Task description => Report the count of lines containing the word "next" in these records, with no other text.

Records from a data source:
------------------------------

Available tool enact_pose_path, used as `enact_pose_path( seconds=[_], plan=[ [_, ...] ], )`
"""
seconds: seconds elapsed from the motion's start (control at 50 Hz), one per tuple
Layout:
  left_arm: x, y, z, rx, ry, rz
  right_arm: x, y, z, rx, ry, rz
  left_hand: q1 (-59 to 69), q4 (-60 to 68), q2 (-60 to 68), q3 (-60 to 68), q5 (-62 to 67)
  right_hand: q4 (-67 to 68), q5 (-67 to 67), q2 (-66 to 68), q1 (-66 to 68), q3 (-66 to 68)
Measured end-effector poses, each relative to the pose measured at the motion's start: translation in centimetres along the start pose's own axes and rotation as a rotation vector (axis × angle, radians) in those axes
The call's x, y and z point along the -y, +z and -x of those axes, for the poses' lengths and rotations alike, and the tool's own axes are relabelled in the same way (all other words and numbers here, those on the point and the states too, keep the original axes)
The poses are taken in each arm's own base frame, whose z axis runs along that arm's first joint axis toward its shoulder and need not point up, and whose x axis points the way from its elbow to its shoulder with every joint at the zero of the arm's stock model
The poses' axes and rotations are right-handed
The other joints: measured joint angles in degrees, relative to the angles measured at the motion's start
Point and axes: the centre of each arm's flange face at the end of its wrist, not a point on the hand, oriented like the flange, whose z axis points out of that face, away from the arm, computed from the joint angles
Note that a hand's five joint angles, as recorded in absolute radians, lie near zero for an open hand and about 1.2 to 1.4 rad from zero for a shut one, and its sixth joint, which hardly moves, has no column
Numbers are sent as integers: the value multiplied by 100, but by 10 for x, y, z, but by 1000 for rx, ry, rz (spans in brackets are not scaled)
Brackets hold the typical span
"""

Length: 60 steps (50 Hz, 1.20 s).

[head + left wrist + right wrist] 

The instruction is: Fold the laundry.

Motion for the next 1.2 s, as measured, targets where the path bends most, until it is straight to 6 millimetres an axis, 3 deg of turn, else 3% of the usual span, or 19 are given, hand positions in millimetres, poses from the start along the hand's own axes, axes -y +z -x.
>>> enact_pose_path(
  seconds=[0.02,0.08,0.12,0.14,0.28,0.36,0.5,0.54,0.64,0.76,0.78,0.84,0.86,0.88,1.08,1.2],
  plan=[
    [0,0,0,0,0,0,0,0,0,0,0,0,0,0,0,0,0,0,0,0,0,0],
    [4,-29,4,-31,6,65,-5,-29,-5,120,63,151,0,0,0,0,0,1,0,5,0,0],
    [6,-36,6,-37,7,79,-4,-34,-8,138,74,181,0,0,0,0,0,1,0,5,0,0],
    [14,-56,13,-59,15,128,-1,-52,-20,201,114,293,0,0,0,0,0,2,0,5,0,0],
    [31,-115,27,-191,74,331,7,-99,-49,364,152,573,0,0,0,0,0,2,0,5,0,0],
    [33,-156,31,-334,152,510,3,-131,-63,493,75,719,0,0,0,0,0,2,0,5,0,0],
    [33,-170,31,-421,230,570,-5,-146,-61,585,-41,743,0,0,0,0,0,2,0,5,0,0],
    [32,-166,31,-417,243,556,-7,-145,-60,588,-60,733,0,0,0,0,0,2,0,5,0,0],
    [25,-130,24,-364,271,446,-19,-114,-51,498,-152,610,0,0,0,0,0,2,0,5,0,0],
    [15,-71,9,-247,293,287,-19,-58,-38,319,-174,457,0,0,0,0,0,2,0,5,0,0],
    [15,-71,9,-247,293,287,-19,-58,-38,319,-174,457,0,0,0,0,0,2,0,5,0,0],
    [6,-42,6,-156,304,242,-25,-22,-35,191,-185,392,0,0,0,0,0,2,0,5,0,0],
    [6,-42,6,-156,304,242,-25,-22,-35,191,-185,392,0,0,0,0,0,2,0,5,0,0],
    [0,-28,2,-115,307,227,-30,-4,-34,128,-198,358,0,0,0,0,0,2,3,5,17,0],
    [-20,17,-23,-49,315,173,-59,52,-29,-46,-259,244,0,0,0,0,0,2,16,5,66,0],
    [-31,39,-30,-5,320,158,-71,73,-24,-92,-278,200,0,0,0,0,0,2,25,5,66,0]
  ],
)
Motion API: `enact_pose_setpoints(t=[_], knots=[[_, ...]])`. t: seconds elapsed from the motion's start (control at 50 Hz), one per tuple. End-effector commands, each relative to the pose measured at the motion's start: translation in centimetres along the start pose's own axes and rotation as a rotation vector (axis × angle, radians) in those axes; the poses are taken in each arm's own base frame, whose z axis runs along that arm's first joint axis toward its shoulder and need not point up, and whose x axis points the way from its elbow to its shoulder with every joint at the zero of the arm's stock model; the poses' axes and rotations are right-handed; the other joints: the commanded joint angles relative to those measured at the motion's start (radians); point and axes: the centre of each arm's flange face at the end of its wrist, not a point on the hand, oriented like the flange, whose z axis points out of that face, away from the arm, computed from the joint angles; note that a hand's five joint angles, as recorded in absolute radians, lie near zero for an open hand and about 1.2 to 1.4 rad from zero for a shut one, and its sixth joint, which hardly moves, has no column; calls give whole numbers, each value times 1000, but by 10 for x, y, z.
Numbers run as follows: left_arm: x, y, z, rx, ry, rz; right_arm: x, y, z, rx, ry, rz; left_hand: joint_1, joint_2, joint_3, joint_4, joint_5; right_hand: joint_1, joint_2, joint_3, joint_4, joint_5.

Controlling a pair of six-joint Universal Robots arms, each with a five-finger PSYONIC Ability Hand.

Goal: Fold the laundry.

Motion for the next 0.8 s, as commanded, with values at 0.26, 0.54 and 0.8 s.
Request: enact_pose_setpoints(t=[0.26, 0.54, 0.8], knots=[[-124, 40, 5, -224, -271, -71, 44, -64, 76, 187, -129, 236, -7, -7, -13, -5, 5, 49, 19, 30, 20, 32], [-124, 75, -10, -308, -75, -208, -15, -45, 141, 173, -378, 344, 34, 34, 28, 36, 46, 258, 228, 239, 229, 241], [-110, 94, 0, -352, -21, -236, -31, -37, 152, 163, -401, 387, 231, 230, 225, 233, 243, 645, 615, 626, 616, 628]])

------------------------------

Task output => 2